CEO of West Bromwich Albion Football Club
- In office 2022–2024
- Preceded by: Xu Ke

CEO of Reading Football Club
- In office 2017–2018
- Preceded by: Nigel Howe
- Succeeded by: Nigel Howe

CEO of Chelsea Football Club
- In office 2009–2014
- Preceded by: Peter Kenyon
- Succeeded by: Marina Granovskaia

Personal details
- Born: Dundee, Scotland
- Occupation: Businessman

= Ron Gourlay =

British football executive

Ron Gourlay is a British businessman and a former CEO of Valencia CF, Chelsea, F.C.West Bromwich Albion and Reading.

==Football==
===Chelsea===
Ron Gourlay worked at Chelsea since 2004, having previously worked for Manchester United and Umbro.
He was appointed the chief executive of Chelsea on 17 September 2009, following Peter Kenyon's decision to leave the club on 31 October 2009.

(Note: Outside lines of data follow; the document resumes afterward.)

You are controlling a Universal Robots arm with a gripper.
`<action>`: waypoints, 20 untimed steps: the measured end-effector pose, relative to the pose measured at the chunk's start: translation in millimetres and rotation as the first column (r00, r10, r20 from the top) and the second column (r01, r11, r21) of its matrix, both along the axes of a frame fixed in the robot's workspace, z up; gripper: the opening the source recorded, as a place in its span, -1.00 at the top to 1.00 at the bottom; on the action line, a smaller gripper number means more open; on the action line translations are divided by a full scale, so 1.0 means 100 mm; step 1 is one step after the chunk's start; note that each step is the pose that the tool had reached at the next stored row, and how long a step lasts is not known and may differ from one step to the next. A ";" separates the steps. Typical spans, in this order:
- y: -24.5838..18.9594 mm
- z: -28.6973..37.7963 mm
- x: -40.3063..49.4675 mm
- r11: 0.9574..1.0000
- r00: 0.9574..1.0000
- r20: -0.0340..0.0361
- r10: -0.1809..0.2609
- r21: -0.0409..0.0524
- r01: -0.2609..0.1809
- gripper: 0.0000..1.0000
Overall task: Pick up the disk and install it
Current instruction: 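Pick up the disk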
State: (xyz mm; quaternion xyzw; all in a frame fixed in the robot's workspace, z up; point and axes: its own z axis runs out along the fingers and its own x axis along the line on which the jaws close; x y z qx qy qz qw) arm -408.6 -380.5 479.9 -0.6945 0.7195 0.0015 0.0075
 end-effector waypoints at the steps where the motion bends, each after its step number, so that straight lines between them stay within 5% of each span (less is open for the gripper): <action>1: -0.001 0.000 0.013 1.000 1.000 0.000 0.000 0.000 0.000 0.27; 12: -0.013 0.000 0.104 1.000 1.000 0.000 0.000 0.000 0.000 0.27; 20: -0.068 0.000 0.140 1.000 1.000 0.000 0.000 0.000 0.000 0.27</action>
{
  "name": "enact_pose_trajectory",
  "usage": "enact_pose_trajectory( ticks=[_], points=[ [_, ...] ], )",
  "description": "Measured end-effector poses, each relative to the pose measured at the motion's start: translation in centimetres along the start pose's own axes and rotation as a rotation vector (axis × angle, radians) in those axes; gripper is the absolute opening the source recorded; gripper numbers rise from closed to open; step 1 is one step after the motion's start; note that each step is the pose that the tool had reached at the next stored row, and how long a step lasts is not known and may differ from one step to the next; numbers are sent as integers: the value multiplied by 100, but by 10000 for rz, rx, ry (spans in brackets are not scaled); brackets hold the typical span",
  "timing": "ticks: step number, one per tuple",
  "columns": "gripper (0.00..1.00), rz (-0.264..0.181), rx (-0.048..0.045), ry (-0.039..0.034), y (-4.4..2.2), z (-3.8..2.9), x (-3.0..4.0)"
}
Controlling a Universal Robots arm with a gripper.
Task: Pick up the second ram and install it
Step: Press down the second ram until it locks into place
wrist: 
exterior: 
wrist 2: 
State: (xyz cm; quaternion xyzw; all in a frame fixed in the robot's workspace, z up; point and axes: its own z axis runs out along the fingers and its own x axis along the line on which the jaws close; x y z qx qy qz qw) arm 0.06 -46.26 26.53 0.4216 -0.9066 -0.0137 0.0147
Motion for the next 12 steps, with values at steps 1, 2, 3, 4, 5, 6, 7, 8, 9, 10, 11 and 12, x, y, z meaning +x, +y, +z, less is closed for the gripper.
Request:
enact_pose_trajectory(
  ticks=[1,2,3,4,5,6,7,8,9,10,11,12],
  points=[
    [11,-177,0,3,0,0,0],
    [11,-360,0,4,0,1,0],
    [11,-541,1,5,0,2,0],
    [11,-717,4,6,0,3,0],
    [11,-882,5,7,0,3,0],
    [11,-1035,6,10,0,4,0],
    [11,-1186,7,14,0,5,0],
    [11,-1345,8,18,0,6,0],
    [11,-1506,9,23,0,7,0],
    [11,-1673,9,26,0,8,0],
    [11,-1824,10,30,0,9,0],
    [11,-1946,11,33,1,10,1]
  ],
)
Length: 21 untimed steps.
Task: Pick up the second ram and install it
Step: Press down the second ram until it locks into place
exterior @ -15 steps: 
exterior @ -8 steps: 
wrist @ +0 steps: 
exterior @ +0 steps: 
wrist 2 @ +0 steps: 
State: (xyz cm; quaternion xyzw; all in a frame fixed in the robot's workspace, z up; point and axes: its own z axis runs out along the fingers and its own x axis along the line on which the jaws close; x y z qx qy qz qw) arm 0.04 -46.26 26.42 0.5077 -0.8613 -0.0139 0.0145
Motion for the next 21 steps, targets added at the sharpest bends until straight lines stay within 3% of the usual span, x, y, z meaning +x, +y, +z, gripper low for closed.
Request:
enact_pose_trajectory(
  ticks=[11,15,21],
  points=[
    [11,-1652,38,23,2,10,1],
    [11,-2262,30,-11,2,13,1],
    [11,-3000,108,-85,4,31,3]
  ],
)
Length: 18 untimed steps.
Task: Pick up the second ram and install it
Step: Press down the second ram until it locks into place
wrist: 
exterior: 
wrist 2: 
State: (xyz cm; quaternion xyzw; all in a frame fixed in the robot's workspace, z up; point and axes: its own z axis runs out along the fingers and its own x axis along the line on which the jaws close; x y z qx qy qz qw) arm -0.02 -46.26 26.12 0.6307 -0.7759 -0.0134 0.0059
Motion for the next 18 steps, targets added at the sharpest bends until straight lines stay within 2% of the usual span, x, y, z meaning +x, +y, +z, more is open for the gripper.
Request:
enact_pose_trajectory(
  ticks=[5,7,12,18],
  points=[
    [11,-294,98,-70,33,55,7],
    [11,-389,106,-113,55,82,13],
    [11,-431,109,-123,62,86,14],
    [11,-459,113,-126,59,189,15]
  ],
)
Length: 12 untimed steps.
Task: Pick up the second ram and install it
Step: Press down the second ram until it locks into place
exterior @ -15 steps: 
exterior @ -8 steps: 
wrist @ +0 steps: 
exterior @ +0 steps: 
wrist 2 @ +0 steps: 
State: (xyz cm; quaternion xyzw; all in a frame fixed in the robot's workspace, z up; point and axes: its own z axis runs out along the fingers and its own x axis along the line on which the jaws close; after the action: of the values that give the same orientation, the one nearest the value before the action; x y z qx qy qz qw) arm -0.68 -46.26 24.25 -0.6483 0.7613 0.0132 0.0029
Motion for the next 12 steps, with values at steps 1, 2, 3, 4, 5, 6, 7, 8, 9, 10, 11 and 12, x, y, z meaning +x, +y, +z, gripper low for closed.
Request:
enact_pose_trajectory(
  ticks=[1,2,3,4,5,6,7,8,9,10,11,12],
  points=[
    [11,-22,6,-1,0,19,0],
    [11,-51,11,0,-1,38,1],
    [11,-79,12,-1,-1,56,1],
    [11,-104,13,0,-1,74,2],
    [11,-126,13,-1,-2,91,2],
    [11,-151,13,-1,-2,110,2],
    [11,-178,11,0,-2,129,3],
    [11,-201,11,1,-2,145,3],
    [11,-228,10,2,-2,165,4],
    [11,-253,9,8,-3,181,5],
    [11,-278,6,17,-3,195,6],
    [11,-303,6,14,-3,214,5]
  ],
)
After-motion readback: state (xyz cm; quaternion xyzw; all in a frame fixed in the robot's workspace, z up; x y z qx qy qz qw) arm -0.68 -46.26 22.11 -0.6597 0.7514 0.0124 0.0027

He was quoted as saying: "It is a huge honour to be offered the chance to lead Chelsea". "We have a fantastic team both on and off the field and those teams can move us on to even greater success in the future. To be responsible for that is a fantastic challenge and I will be giving it my total commitment, drive and energy" after being named as the successor.

===Reading===
On 10 July 2017, Gourlay was appointed as CEO of Reading, leaving his role with immediate effect on 19 November 2018. Following his departure, former-Reading chairman John Madejski claimed that Gourlay did not understand the culture at Reading and that he had damaged links between the community and club during his sixteen months at the club.

===West Bromwich Albion===
On 2 February 2022 following the departure of then head coach Valerien Ismael, Gourlay was appointed as CEO of West Bromwich Albion.

===Al-Ahli FC===
On 22 January 2024 he was appointed CEO of the Saudi side Al-Ahli.

===Valencia===
On 31 May 2025, Gourlay became CEO of Valencia.